You Have to Be Careful
If you ignore your uniqueness and try to be everything for every-body,
you quickly undermine what makes you different. Consider
Chevrolet. Once the dominant good-value family car, Chevrolet
tried to add "expensive," "sporty," "small," and "truck" to their
identity. Their "differentness" melted away as did their business. The brand is now behind Honda, Ford, and Toyota (Honda,
735,633 cars; Toyota, 679,626 cars; Ford, 591,010 cars; Chevrolet,
479,802 cars; total sales in 1998).
If you ignore changes in the market, your difference can become less important. Consider DEC (Digital Equipment Corporation).
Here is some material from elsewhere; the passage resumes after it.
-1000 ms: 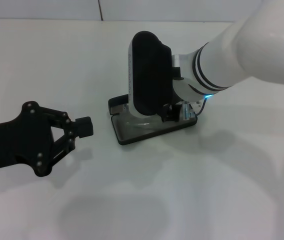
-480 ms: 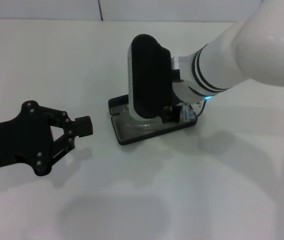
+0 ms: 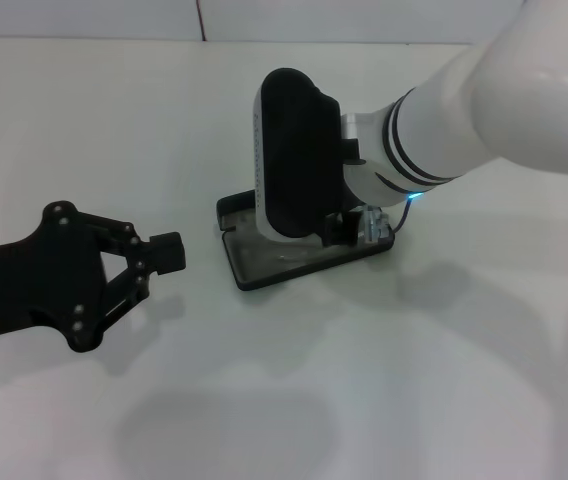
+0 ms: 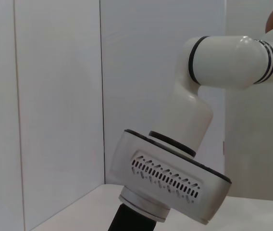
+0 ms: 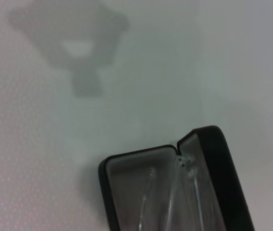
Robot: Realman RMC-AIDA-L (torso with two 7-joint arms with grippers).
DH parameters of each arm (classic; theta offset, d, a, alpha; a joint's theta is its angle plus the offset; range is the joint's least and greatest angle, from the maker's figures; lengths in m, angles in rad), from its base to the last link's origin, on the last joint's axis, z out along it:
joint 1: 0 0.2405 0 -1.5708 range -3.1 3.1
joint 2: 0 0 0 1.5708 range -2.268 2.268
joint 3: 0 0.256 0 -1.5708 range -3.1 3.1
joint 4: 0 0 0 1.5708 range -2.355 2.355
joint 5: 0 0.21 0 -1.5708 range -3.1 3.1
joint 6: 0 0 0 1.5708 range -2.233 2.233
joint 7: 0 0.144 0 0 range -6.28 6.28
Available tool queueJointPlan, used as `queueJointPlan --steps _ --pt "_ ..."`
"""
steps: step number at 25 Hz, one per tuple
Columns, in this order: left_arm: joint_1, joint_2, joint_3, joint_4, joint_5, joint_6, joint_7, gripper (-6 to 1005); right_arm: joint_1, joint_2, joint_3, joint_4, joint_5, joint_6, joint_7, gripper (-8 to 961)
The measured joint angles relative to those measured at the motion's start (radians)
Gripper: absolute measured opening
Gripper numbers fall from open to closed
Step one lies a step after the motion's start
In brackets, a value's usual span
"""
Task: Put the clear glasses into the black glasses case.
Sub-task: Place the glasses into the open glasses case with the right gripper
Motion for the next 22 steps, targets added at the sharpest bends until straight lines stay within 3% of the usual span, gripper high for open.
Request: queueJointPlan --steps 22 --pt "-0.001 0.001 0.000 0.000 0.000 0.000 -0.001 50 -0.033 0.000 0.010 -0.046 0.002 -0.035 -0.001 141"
Once America's premier minicomputer manufacturer, they ignored
changing technology that was making desktop computing the driving
force in the office. Their "differentness" became less important. DEC is now deceased, having been absorbed by Compaq, one
of the biggies in desktop computing.
If you stay in the shadow of your larger competitors and never
establish your differentness, you will always be weak. Consider
Westinghouse. They never emerged from the shadow of General
Electric. Today Westinghouse is no longer with us. Or consider
Goodrich. Over the years, Goodrich could reinvent the wheel and
Goodyear would get all the credit. Because of the name confusion
with their larger competitor, it was all but impossible to separate
themselves in the minds of their prospects. Today Goodrich is on
life-support systems.
It's an unforgiving world out there.
And It Will Only Get Worse
Don't bet that all this will calm down. We feel that it will get worse
for the simple reason that choice appears to beget more choice.
In a book entitled Faster, author James Glieck outlines what can only be called a bewildering future which he describes as, "The acceleration of just about everything." Consider the following scenario
that he describes:
This proliferation of choice represents yet another positive feedback loop-- a whole menagerie of such loops. The more information glut bears down on you, the more Internet "portals" and
search engines and infobots arise to help by pouring information
your way. The more telephone lines you have, the more you need.
The more patents, the more patent lawyers and patent search services. The more cookbooks you buy or browse, the more you feel
the need to serve your guests something new; the more cookbooks
you need. The complications beget choice; the choices inspire
technology; the technologies create complication. Without the distribution and manufacturing efficiencies of the modern age, without toll-free numbers and express delivery and bar codes and
scanners and, above all, computers, the choices would not be multiplying like this.
Ladies and gentlemen, we haven't seen anything yet.